Stored records ::
- - -
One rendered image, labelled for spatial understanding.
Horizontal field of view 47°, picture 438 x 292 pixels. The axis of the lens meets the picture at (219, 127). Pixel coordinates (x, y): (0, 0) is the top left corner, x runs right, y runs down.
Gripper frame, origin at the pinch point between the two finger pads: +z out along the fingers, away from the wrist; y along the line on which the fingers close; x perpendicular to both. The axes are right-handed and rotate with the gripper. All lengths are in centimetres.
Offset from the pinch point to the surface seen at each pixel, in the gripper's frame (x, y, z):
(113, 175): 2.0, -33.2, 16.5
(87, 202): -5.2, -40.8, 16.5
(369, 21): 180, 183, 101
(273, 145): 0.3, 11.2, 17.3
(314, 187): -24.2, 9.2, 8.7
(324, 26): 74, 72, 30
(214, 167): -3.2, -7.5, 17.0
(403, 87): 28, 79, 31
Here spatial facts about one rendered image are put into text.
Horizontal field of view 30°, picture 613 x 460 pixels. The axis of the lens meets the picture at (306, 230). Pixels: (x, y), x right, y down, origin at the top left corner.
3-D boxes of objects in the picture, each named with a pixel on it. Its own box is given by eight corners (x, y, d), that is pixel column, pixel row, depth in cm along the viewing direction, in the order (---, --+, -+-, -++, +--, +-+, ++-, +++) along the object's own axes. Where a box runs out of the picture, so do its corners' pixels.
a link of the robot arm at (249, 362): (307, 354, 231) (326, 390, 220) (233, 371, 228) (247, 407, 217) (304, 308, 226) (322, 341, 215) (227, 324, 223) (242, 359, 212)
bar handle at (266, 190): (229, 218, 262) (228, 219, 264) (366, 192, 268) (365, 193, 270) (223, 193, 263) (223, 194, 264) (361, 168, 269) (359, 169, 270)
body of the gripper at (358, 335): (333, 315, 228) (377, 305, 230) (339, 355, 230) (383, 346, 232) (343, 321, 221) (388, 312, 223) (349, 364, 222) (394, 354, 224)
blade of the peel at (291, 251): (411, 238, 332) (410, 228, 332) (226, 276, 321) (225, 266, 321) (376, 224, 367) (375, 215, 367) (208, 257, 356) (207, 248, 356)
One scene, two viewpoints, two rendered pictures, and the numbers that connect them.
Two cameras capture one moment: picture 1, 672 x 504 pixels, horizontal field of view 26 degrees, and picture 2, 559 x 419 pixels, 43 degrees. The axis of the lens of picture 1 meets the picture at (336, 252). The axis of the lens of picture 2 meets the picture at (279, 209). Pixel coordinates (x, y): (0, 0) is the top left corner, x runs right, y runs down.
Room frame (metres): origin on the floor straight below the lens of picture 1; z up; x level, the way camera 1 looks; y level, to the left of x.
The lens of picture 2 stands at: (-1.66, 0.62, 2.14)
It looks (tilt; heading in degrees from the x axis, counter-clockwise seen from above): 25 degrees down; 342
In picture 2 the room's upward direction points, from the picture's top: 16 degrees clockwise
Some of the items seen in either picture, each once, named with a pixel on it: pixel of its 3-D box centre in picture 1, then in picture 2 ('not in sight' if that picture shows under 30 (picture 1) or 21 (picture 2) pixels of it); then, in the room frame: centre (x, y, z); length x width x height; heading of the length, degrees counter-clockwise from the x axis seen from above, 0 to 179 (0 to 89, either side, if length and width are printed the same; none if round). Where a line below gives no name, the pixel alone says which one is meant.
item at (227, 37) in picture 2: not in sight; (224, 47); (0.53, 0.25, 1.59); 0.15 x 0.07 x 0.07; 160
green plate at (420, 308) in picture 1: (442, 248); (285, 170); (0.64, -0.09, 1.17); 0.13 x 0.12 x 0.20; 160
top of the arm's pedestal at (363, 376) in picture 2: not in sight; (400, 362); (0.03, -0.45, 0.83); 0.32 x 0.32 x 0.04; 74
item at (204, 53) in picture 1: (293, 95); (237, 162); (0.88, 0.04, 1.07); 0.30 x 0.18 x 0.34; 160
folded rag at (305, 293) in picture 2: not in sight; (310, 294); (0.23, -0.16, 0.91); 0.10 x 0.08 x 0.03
- - -
Exercise requirements :: Which lines in the data above hold the string "heading"? Show each one.

Solution to the problem ::
It looks (tilt; heading in degrees from the x axis, counter-clockwise seen from above): 25 degrees down; 342
Some of the items seen in either picture, each once, named with a pixel on it: pixel of its 3-D box centre in picture 1, then in picture 2 ('not in sight' if that picture shows under 30 (picture 1) or 21 (picture 2) pixels of it); then, in the room frame: centre (x, y, z); length x width x height; heading of the length, degrees counter-clockwise from the x axis seen from above, 0 to 179 (0 to 89, either side, if length and width are printed the same; none if round). Where a line below gives no name, the pixel alone says which one is meant.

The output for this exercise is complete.